Moving back to .NET

Chris via Digitalmars-d digitalmars-d at puremagic.com
Fri Sep 25 06:54:39 PDT 2015


On Friday, 25 September 2015 at 13:13:29 UTC, Ola Fosheim Grøstad 
wrote:
> On Friday, 25 September 2015 at 11:24:04 UTC, Bruno Medeiros 
> wrote:
>> Dunno if "expect" is the right word, but a language team that 
>> puts IDE support as part of its development effort, will have 
>> a big competitive advantage.
>
> Indeed, when you are production ready having a top notch IDE 
> becomes a big competitive advantage! I don't know if an IDE 
> attracts people who work on compilers/debuggers though...
>
>> and basic tools). For example, they contracted an external 
>> developer to help them with debugger issues
>
> Sure, excellent debugging support (lldb/gdb) is important.
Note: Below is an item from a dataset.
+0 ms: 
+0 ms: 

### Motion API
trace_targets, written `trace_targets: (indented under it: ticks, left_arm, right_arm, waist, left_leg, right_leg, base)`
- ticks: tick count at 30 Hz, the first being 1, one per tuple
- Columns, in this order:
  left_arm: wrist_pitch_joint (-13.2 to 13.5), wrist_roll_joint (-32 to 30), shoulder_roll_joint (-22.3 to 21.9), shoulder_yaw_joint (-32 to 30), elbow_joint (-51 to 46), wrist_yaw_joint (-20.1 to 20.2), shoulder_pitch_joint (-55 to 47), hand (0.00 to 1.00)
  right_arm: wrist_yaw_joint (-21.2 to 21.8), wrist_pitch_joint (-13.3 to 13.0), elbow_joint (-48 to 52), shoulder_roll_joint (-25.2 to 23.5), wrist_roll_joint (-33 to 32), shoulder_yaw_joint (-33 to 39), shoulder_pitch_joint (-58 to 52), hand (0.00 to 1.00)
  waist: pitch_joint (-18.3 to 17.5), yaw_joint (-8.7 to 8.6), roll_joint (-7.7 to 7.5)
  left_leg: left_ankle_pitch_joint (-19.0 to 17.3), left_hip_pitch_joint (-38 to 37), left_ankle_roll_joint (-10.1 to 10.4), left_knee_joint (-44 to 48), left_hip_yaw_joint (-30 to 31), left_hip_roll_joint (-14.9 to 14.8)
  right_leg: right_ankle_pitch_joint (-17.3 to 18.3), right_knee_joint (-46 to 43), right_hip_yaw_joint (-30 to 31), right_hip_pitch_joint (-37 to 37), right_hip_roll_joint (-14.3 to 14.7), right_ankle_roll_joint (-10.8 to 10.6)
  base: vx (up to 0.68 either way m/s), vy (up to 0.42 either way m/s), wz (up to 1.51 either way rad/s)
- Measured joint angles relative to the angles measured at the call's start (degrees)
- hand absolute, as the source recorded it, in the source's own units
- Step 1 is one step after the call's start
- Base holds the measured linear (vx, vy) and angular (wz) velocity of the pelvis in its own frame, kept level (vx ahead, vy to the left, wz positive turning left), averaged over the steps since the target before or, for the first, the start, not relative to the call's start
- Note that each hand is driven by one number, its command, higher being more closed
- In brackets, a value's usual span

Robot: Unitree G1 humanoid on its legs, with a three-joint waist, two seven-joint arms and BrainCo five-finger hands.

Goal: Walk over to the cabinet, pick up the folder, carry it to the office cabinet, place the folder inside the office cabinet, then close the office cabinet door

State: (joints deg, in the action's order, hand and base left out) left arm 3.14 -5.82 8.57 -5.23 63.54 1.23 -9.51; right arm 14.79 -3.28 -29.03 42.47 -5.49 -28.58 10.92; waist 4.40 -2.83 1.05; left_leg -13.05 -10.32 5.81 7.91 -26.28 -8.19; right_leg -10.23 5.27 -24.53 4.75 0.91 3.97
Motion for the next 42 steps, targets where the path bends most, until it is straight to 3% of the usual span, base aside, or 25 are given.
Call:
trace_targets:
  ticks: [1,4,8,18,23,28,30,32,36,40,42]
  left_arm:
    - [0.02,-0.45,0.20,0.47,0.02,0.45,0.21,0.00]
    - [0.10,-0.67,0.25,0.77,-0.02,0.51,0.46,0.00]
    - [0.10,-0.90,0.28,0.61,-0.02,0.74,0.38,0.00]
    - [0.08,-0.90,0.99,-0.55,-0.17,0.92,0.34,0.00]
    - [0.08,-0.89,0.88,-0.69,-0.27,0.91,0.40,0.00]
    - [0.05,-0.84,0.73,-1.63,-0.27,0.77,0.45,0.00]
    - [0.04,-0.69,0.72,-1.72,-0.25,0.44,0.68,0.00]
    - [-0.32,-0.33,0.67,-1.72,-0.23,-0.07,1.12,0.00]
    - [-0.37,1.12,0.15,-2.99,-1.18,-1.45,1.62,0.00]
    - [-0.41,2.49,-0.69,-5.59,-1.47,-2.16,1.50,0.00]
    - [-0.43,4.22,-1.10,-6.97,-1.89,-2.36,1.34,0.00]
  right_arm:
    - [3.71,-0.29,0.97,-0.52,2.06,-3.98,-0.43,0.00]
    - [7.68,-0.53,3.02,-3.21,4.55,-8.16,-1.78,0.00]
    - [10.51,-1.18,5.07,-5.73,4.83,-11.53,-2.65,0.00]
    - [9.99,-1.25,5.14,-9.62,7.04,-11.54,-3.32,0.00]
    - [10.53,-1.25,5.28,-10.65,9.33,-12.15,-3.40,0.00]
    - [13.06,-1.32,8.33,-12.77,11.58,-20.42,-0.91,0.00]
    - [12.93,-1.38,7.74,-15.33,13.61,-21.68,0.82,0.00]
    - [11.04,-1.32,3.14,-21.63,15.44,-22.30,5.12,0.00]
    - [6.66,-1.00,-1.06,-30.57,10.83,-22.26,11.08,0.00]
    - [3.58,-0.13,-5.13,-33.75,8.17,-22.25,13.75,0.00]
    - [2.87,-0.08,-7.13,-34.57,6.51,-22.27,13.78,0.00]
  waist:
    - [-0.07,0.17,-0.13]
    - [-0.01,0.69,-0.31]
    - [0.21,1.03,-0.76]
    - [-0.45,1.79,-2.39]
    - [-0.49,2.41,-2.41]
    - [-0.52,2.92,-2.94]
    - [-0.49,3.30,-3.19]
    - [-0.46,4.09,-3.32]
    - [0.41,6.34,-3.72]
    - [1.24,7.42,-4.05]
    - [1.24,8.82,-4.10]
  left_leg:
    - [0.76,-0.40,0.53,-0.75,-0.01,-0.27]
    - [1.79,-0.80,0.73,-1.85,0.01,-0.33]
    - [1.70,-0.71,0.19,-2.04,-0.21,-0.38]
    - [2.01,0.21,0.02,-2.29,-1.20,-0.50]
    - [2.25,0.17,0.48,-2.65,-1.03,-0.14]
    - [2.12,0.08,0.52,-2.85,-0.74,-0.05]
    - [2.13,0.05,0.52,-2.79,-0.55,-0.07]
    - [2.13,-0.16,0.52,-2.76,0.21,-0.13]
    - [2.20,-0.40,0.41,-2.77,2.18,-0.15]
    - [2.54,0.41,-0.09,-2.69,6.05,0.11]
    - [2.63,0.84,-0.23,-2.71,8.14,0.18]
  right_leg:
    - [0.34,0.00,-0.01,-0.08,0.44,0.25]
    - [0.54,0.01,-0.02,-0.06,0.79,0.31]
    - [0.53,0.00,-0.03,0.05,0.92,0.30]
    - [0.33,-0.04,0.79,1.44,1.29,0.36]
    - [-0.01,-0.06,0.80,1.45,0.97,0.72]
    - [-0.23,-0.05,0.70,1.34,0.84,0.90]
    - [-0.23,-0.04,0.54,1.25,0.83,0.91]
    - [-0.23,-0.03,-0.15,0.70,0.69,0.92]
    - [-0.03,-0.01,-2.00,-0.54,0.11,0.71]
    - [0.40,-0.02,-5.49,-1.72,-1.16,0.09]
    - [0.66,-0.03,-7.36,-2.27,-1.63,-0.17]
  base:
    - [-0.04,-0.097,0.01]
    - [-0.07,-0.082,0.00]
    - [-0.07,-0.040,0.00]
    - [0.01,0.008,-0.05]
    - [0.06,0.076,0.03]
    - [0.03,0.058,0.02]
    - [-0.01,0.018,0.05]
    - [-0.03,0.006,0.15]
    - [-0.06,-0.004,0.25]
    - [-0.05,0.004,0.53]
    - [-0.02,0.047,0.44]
Having followed this forum for 2 or 3 years now, I doubt whether 
an IDE would attract people at this stage. If we had a 
full-fledged IDE, there would be other concerns (or excuses). D 
scares people away. It's too raw, too bare bones, everything is 
still moving like hot lava, and maybe people are intimidated by 
it, because they feel they might be considered bad programmers, 
if they don't know the ins and outs of it.

Yesterday someone said too me "You must know D inside out by 
now!" I replied "I know it well enough to know that I don't know 
it well enough." There's no end to D in terms of knowledge, in 
terms of learning about programming, and this scares people away. 
They prefer a set menu, they want rules and strict guidelines. 
They want to feel comfortable and secure in what they're doing. 
Java, C# and Go cater for this. D doesn't, and that's why it has 
no traction. D openly shows what's going on under the hood, not 
just a nice facade. But nobody really wants to see that. The 
frequent demands for an IDE are a symptom of this.